I believe it is important that we know what we want. When we take the time to define a true leader, we give a reflection of the standard we want for our nation. This ought to be a standard we want for ourselves.
Therefore, vote we must on May 9. We can each use our voice by voting for the leader whom we believe can fit the role of president.
On my end, I am looking for a president who lives by principle and who can stand unashamed before the Lord and the Filipino people when it comes to decision and action; a president who can also stand before other nations to represent the Philippines; a president who is not afraid to pursue righteousness in the midst of a corrupt system; a president willing to make tough decisions to benefit the Filipino people—even if these decisions are unpopular; and a president who knows what it means to work hard to make the Philippines the best it can ever be.
There is a destiny that the nation has in the sight of God. I’d love to see a president who will seek God and want to see the Philippines reach its highest potential.
Another Way to Use Our Voice
One day, while contemplating on the second trimestral theme of “My Voice” for One Voice Magazine, I felt God impress on me that there was another way to use “my voice” for the good of the nation and nations. This is beyond voting. This is when we use our voice before the throne room and engage with God, interceding for the destiny of the nations.

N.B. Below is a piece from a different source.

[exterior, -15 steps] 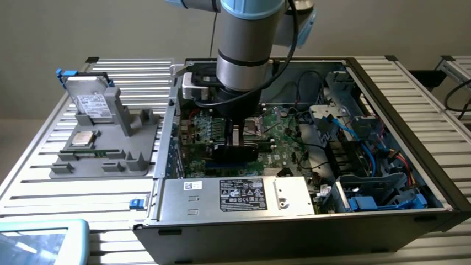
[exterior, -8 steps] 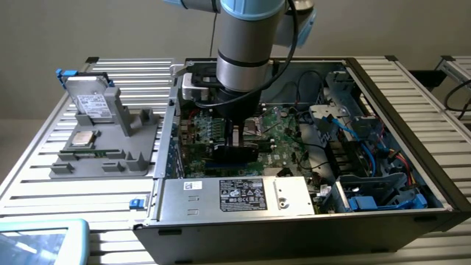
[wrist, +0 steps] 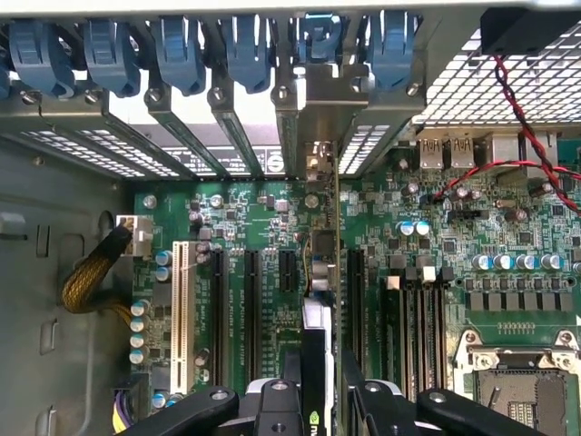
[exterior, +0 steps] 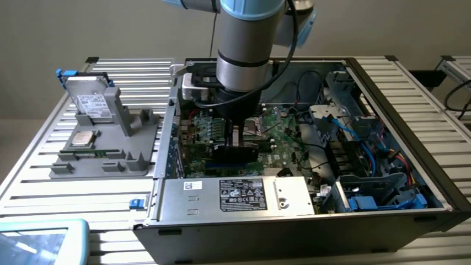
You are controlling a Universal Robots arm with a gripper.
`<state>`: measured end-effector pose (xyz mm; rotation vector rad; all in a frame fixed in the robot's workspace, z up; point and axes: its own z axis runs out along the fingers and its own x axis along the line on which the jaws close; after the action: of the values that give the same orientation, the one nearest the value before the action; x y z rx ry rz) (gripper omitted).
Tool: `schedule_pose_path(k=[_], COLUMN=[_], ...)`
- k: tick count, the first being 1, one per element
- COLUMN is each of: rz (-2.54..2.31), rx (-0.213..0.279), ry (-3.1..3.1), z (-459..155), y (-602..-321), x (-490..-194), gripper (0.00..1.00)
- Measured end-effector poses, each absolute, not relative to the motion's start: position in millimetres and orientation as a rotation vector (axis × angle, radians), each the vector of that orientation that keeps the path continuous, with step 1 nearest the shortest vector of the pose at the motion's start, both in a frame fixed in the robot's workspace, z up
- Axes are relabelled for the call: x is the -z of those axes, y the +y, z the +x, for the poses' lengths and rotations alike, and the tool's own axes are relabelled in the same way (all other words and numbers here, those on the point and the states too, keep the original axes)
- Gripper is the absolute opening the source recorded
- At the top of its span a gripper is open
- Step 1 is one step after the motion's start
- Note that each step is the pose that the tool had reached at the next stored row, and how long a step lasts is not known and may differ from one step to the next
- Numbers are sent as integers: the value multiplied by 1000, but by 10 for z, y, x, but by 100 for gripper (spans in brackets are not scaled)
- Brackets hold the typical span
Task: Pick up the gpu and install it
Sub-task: 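Insert the gpu into the slot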
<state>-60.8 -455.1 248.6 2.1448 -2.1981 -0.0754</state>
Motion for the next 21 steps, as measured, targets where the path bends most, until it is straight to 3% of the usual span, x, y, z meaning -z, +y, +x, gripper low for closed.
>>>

Prayer may take an exercise of patience and diligence for some, but if we truly want to see change in the nation and shift our destiny as a people, we can stand in the gap and undergird the purposes that God wants to birth in the land. We can do this for the Philippines, and we can do this for the other nations of the world.
God loves the nations of the world. If He didn’t, then the Bible would not emphasize, “For God so loved the world…” in John 3:16. And whatever God is passionate about—whatever He loves—we should be passionate about. It may not come naturally to our lazy selves to spend time on our knees and pray for the nations, but we can choose to partner with God and ask Him for grace to learn His ways and to join Him in His passions and love for the nations.
In addition to this, we can lift up to the Lord whoever becomes president of the Philippines. We can pray that God’s purposes and wisdom flow through this person. Whenever we pray for our leaders, the whole land will be affected.
“Show me a righteous ruler and I will show you a happy people. Show me a wicked ruler and I will show you a miserable people.” Proverbs 29:2 GNT
Let’s make our voice matter in this very crucial season of our nation. The destiny of the Philippines matters so much to God, it should matter to us!
One with you in this journey of life,
Janina Marie Rivera
Janina Marie Rivera is the author of the book, A Night Bird Sings of Blindness and Fear and has co-authored the devotional, Dawns, published by OMF Literature. She is a contributing poet in the books Joyful Light and Whitmanthology: on Loss and Grief by Various Authors. She is the Editor-in-Chief of One Voice Magazine.